Warnings/Rating: General creepiness.
Louis had picked everyone up on the way to Ian’s as if it was the most perverse family road trip of all time. Little was said on the drive over - they had a mission to accomplish, and he was tense. He felt drained after spending hours making threats and shaking down Iris - Iris, a problem to be sorted out later - but it wasn’t done. They had to get Sam out of the house and take her to the hospital to get checked out by a real doctor. Only then could they start worrying about the rest of it, like what was to be done about Ian.
Louis pulled up to the gate, and when it opened, he was genuinely surprised. A few moments later they were outside the house. He parked on the street, since there was no way to know whether they would need to pull out again on short notice, and slid out of the driver’s seat.

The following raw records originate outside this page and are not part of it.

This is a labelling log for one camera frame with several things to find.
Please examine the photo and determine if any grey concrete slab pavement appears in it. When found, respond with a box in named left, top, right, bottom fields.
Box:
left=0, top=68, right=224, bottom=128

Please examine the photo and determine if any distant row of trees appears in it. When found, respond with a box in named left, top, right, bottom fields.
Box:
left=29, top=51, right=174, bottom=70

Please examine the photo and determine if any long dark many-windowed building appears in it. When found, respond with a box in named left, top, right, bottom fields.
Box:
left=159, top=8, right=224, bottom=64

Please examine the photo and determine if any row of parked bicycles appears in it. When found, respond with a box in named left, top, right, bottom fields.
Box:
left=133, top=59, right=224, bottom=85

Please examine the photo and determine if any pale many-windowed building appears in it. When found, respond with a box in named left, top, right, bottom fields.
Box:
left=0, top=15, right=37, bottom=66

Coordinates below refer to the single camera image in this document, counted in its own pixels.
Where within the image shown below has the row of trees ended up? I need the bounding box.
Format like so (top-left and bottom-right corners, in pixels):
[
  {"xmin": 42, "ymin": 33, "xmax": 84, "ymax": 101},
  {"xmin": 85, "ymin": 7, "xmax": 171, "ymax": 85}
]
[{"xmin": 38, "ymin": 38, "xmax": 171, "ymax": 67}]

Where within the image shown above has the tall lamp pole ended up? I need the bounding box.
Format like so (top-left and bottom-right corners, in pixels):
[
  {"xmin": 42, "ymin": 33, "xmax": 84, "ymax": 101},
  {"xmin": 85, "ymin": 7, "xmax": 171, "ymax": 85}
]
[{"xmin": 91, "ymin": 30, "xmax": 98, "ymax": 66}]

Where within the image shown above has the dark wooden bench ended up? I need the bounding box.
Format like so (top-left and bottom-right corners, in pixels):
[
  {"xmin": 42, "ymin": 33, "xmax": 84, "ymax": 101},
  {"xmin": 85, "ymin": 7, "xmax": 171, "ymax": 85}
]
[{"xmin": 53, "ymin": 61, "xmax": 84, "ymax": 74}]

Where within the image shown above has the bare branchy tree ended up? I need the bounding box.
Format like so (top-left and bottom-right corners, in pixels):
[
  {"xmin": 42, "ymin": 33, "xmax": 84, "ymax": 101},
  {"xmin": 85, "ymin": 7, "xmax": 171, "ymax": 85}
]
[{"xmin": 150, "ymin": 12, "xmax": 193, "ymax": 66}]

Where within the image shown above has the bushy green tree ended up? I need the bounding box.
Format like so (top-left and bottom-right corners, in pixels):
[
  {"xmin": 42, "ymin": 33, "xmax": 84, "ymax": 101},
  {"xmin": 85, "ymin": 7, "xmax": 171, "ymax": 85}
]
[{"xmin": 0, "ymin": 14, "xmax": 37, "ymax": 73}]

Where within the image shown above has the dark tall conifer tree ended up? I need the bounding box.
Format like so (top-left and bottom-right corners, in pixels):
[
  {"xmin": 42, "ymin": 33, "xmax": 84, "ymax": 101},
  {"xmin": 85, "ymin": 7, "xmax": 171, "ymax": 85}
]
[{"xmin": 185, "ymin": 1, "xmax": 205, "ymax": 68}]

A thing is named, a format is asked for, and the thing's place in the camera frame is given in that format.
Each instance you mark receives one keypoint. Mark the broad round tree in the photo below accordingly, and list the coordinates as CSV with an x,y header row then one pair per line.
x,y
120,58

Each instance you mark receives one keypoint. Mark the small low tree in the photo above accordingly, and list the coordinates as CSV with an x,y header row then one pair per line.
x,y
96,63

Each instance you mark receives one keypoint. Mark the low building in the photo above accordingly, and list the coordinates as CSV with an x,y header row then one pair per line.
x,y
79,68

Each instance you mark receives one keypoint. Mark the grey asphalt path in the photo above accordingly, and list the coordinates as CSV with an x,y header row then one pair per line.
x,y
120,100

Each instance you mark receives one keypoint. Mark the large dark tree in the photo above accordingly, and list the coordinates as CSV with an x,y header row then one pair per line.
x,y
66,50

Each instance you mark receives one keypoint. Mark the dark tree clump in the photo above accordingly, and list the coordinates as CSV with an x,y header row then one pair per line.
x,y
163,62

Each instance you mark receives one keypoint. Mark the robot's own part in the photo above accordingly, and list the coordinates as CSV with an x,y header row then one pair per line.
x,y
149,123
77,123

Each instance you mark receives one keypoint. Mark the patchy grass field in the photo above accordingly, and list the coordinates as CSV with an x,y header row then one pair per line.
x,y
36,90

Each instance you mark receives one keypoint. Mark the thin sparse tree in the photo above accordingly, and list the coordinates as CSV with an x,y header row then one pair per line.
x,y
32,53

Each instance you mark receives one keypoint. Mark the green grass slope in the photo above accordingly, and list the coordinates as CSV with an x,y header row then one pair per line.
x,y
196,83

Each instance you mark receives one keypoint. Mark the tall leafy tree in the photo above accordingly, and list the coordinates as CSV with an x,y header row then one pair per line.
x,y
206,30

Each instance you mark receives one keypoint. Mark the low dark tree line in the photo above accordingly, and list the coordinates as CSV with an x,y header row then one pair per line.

They couldn’t all go in. Sam might spook if she was still scared, or even drugged, which wouldn’t surprise him in the least. “Neil,” he said, looking up at the door. “Come on.” He glanced over everyone else. “Stay close to the door,” he said. “If you hear anything that sounds like trouble, knock down whoever you have to to get in. Just try not to give him any ammunition to call the police on us rather than the other way around." Then, he knocked on the door.
Neil wasn't really an angry person. The amount of times he'd lost his temper throughout his life could be counted on one hand, but this was an exception. He was most definitely angry now, and he spent the ride over in seething silence. He didn't need proof to know that, somehow, Ian was behind all of this, and he cursed himself for not doing something about the bastard sooner. Sam was terrified of him, even if she hadn’t exactly disclosed why, and this just solidified his belief that her fear wasn’t irrational or crazy. And the drugs Joey had found? Ian had to have been involved in that too. He’d just seen her days ago, and she hadn’t been on the edge of relapse. She hadn’t been. Maybe everything wasn’t perfect, but it wasn’t that bad either. Someone or something had happened, and now she was in Ian’s house, when he knew damn well she’d have never gone there of her own free will.
But Louis was right; getting Sam out, getting her somewhere safe, was the priority. He knew everyone tagging along except the one guy, though he hadn’t actually met Joey in person before, but none of that mattered. Hell, the more people who hated Ian, the better. Admittedly, he was just as surprised as Louis was when the gate opened without requiring any ramming from the vehicle, but whatever. He would have been prepared to argue if he’d been told to stay behind, but fortunately Louis elected him as tag-along without any protest needed on his part, and he couldn’t get out of the car fast enough.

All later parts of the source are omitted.